Kindly, help I have no Idea how to proceed. Although, I was reading and found the below link
https://support.sas.com/kb/40/934.html
I think the link might help. If someone could provide a solution.
Thanks in advance
Hello,
Do you just want the date included or you want both the date and time?
Here is a possible solution to get you started based on the link you provided. There may be better alternatives. What this creates is an excel file called Tester_28Feb2023.
Is that what you were looking for?
%let exportpath=A:\examplefolder\output\Tester.xlsx;
filename fileref "&exportpath";
data a(drop=fid);
infile fileref truncover obs=1;
fid=fopen('fileref');
moddate=scan(finfo(fid,'Last Modified'),1,':'); /*Just give the date portion instead of full date time*/
call symputx('ModDate',Moddate); /*Create a macro variable called ModDate that holds the value of the variable created above*/
run;
%put &ModDate; /*Make sure it looks right*/
proc export data=sashelp.class dbms=xlsx outfile="A:\examplefolder\output\Tester_&ModDate..xlsx" replace;
run;
@Kirito1 wrote:
I was working on SAS and I was able to get todays date with the file name and number of records with it. Unfortunately, the user wants last modified date to be attached with filename.
Kindly, help I have no Idea how to proceed. Although, I was reading and found the below link
https://support.sas.com/kb/40/934.html
I think the link might help. If someone could provide a solution.
Thanks in advance
Last modified for the file created? Or for the SAS data set?
If the SAS data set you can consult the SAS metadata. This is just one way. The Dictionary.Tables special view contains the names, types and some of the characteristics, such as number of observations, creation date and modification date. The Libname and Memname (date set name) are stored in upper case letters. The SQL INTO allows selecting the values into macro variables as about the shortest code.

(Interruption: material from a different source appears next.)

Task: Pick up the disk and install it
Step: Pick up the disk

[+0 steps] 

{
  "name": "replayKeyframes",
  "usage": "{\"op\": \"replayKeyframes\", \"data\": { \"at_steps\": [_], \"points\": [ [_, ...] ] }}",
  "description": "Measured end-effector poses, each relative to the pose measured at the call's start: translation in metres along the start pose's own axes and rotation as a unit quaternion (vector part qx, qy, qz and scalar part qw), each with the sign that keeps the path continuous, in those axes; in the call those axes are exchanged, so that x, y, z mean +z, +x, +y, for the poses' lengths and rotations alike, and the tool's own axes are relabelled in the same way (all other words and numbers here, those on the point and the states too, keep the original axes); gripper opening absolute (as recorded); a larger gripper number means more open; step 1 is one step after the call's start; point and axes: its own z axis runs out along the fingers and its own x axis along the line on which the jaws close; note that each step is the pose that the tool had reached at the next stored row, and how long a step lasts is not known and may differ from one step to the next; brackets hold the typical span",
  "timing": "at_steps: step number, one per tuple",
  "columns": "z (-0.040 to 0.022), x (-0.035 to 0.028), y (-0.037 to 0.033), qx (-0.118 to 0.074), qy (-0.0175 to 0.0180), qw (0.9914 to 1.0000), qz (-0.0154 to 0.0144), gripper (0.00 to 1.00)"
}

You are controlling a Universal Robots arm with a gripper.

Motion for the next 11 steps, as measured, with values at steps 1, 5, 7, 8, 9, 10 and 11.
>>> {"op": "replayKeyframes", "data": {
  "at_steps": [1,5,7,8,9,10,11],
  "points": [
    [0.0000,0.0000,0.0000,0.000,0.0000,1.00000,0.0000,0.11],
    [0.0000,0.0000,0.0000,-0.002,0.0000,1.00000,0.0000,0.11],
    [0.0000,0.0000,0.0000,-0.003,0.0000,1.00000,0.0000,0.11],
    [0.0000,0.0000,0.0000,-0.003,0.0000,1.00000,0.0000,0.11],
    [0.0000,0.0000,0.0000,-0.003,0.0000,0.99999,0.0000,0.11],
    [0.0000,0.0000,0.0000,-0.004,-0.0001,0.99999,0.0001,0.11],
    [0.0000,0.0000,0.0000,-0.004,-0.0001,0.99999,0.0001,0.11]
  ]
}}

data work.newjunk; x=3; run; proc sql noprint; select strip(put(nobs,best12. -L)), put(datepart(modate),date9.) into: Numobs , : Moddate from dictionary.tables where libname='WORK' and memname='NEWJUNK' ; quit; %put number of obs is: &Numobs., Modification Date is: &Moddate. ;
Use the &numobs and &Moddate in your file name.
Still think you should use the YYMMDDN8. format instead of Date9. though.